SAN FRANCISCO — Shortly after stopping all rent payments on Twitter’s office space, Elon Musk has reportedly greenlit a new “Edit” button which will allow the CEO to change legal agreements with employees after they’ve been made.
“The edit button is a brilliant new idea that our naturally hirsute CEO, Elon Musk – who isn’t me – thought of one day all by himself in his giant genius brain, like he did with electric cars and tunnels,” said an anonymous high-level executive at Twitter. “By allowing Mr. Musk to fix any inconvenient parts of his employment contracts, the new edit button will help ensure the viability of such costly things as benefits, work-from-home arrangements, and whether or not employees are allowed to write mean things about me in public. I mean, things about Mr. Musk.”

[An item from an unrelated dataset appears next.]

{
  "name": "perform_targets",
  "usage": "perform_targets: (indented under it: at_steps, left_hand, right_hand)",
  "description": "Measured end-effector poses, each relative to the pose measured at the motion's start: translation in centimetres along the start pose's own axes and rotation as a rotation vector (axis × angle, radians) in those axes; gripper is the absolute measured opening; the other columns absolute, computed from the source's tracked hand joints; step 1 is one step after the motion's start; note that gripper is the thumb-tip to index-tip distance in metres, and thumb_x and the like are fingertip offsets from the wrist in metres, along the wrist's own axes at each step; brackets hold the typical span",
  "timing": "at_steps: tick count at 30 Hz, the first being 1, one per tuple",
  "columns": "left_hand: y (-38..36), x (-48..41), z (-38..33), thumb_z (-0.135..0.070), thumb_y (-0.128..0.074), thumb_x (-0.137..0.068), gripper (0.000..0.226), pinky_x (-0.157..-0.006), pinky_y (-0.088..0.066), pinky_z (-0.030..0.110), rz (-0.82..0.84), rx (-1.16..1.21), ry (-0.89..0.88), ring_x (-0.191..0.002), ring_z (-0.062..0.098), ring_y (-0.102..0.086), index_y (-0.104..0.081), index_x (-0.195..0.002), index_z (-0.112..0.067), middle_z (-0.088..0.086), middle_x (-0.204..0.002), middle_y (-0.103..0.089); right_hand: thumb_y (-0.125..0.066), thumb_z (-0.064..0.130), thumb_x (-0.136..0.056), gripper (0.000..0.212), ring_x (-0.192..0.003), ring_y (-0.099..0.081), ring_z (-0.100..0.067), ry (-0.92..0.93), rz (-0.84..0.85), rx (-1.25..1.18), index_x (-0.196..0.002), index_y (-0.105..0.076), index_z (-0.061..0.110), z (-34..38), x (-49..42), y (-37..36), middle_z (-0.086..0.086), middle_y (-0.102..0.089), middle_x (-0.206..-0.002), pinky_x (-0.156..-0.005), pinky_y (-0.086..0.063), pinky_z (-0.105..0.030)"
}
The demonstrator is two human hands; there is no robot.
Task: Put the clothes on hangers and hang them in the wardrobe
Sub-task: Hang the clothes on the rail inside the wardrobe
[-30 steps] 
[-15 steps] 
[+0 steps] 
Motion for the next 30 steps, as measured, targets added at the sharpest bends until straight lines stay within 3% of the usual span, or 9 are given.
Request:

Sonja Clark, a senior engineer with over a decade of experience at Twitter, was the first employee to experience firsthand the effects of the editing feature.
“Shortly after the edit button was made operational, I was fired via email because I refused to commute five hours to the office, as my contract suddenly required. So I left. I guess they changed their minds pretty quickly, because Elon called me thirty seconds later and demanded I fly to California to ‘figure all the wires out’ in his office,” said Clark, scrolling through the lengthy edit history of her employment contract. “He said he’d undo the changes, but that I needed to ‘level up my hardcoreness [sic]’ to stay at the company. After consulting a lawyer, I advised Elon that he needed to eat my entire ass. You can guess how that went over. I’m currently looking for positions with other employers, though I do hold out hope that Elon will in fact do the right thing in the end and eat my entire ass.”
Twitter users and tech market watchers were generally divided over the announcement, though the site’s algorithms appeared to favor posts which praised it.
“Based Elon has finally made comedy legal again! Buy EL0N C1ONz now:” replied user Crypt0Eagle420 under a news story about the edit button, then shared a link to a cryptocurrency phishing scam.
At press time, Elon Musk had delayed the edit button until he could find someone who knew how to use it.